What I have seen the City of Minneapolis do time and time again is favor residential development over job creation. Think about that - people with no jobs!!
Taxes are as a significant and burdensome an expense for business as they are for you and I. In fact, it may be the much talked about transfer of property tax from downtown buildings to residential housing to be in part because the large building owners couldn't pay their taxes and got the ear of political leaders.
I know from working downtown that there are entire floors of empty space in many downtown buildings. This lost revenue, and the argument put up that downtown companies generate wealth, were, my thinking goes, the reasons for the tax base being transferred from businesses to homeowners a few years ago.
This led to significant if not outrageous increases in homeowner and apartment owner property tax.
It is important to note that real wealth is created by the production of goods to sell, not the sale of investments, or the presence of legal firms, or government offices.

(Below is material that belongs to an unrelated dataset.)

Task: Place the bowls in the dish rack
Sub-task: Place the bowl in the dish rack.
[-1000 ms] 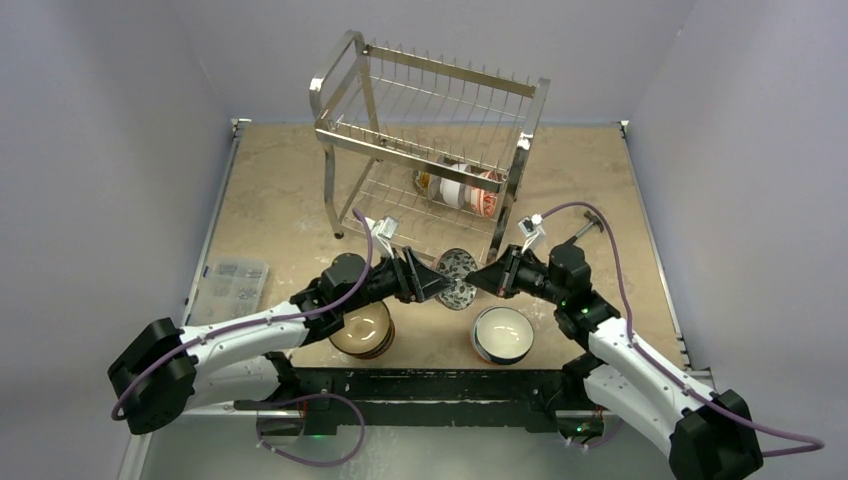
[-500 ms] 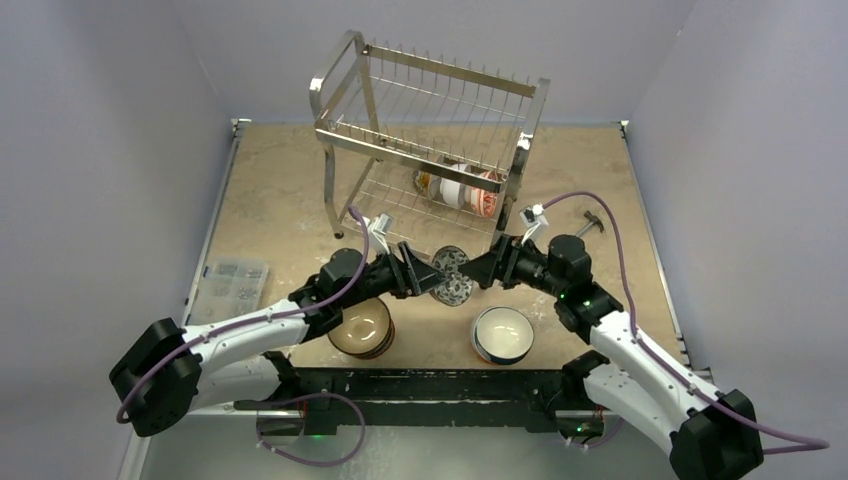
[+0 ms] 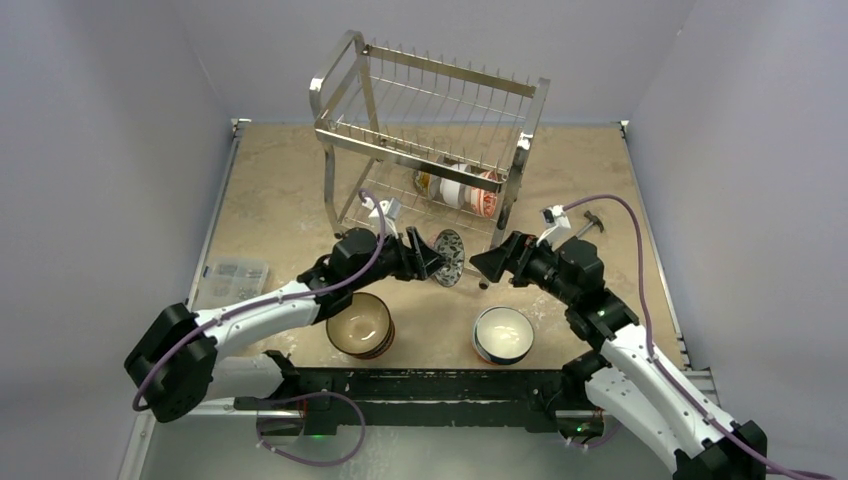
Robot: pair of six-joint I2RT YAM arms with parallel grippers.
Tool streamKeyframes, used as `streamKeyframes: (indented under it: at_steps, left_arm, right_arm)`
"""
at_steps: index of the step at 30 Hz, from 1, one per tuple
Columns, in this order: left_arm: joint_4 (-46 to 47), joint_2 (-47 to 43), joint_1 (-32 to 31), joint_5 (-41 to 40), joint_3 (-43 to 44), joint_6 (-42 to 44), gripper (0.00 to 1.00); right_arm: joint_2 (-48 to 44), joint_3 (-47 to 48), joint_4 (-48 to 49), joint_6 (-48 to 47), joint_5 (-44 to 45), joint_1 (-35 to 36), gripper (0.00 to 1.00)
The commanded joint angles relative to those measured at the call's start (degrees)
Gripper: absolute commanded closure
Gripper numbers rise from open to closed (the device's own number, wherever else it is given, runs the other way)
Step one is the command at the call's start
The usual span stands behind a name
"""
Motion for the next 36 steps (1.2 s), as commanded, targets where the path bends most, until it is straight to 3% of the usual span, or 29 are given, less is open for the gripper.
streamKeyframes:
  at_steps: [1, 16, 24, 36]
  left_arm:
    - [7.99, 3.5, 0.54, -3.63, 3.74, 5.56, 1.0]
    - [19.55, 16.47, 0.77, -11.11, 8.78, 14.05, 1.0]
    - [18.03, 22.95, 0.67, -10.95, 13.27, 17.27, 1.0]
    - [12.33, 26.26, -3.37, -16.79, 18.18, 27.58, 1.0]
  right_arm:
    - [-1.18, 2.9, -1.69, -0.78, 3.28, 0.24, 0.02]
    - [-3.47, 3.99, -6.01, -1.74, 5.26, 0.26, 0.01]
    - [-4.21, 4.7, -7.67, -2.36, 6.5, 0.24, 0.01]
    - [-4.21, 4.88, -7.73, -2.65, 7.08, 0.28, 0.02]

Why can’t we have start-up solar hot water panel manufacturers, solar electric panel manufacturers, an electric wind generator manufacturer, and all the support industries that go into such businesses, right here in Minneapolis? Let them first open their doors in Minneapolis.
Toro, 3M, John Deere, Medtronics, Tenant, Starkey Laboratories, Honeywell, Ford, just to name a few, in addition to unnamed manufacturers of the products stated above, or what about Joe's Garage, the corner drugstore, independent clothing retailers - these are the kinds of businesses that I want to be drawn to create facilities within the city limits.
Instead Minneapolis encourages hi-rise, cheaply built, expensive to operate multi-housing that may just create a new definition of the word ‘ghetto’. Detroit has a story I do not want repeated here.
People have got to have good jobs!!!
I have been so lucky. I have not made a lot of money, but I have always made [almost!] enough money. Most of my working life has been in industrial-type employment. I have left good jobs that others stayed at and now are much better set for retirement than I.
I want those same opportunities for others.